**** Dataset extract ****
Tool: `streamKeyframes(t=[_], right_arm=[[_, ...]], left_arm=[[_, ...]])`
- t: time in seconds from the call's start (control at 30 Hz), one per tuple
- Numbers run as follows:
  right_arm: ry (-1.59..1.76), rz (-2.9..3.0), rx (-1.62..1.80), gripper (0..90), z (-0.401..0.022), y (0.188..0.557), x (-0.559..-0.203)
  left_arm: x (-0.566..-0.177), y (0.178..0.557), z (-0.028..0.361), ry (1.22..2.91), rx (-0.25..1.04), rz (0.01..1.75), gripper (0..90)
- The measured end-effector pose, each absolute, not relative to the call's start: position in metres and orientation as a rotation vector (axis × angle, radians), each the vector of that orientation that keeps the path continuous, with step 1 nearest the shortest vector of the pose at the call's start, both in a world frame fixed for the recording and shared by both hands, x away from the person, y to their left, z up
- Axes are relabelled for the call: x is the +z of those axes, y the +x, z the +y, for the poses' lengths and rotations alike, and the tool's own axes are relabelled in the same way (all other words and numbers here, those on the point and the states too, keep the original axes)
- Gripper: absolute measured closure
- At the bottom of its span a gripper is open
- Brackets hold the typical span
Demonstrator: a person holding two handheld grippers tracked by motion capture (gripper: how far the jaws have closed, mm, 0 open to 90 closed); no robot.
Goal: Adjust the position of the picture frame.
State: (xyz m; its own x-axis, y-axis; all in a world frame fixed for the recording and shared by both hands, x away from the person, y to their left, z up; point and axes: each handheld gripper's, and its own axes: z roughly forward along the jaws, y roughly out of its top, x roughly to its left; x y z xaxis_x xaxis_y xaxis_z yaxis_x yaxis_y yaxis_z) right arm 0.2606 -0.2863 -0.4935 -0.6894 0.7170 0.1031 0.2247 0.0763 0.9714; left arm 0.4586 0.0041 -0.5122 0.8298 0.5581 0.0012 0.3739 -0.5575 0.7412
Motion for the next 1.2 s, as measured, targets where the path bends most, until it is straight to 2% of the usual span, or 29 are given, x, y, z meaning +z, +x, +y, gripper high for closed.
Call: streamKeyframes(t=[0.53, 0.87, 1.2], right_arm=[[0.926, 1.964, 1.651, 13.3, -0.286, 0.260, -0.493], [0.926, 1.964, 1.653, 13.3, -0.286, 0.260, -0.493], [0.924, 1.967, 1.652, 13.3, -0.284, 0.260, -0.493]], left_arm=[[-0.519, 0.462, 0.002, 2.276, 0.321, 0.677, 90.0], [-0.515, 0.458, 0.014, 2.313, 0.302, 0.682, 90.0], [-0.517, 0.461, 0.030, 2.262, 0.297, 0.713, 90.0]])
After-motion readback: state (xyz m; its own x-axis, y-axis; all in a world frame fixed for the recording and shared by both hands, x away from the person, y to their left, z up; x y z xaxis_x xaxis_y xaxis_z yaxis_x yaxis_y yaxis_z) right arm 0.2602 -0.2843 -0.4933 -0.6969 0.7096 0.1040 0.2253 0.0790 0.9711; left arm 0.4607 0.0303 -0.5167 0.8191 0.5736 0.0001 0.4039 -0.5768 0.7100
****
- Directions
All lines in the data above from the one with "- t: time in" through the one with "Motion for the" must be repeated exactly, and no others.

- Result of this task
- t: time in seconds from the call's start (control at 30 Hz), one per tuple
- Numbers run as follows:
  right_arm: ry (-1.59..1.76), rz (-2.9..3.0), rx (-1.62..1.80), gripper (0..90), z (-0.401..0.022), y (0.188..0.557), x (-0.559..-0.203)
  left_arm: x (-0.566..-0.177), y (0.178..0.557), z (-0.028..0.361), ry (1.22..2.91), rx (-0.25..1.04), rz (0.01..1.75), gripper (0..90)
- The measured end-effector pose, each absolute, not relative to the call's start: position in metres and orientation as a rotation vector (axis × angle, radians), each the vector of that orientation that keeps the path continuous, with step 1 nearest the shortest vector of the pose at the call's start, both in a world frame fixed for the recording and shared by both hands, x away from the person, y to their left, z up
- Axes are relabelled for the call: x is the +z of those axes, y the +x, z the +y, for the poses' lengths and rotations alike, and the tool's own axes are relabelled in the same way (all other words and numbers here, those on the point and the states too, keep the original axes)
- Gripper: absolute measured closure
- At the bottom of its span a gripper is open
- Brackets hold the typical span
Demonstrator: a person holding two handheld grippers tracked by motion capture (gripper: how far the jaws have closed, mm, 0 open to 90 closed); no robot.
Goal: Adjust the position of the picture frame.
State: (xyz m; its own x-axis, y-axis; all in a world frame fixed for the recording and shared by both hands, x away from the person, y to their left, z up; point and axes: each handheld gripper's, and its own axes: z roughly forward along the jaws, y roughly out of its top, x roughly to its left; x y z xaxis_x xaxis_y xaxis_z yaxis_x yaxis_y yaxis_z) right arm 0.2606 -0.2863 -0.4935 -0.6894 0.7170 0.1031 0.2247 0.0763 0.9714; left arm 0.4586 0.0041 -0.5122 0.8298 0.5581 0.0012 0.3739 -0.5575 0.7412
Motion for the next 1.2 s, as measured, targets where the path bends most, until it is straight to 2% of the usual span, or 29 are given, x, y, z meaning +z, +x, +y, gripper high for closed.

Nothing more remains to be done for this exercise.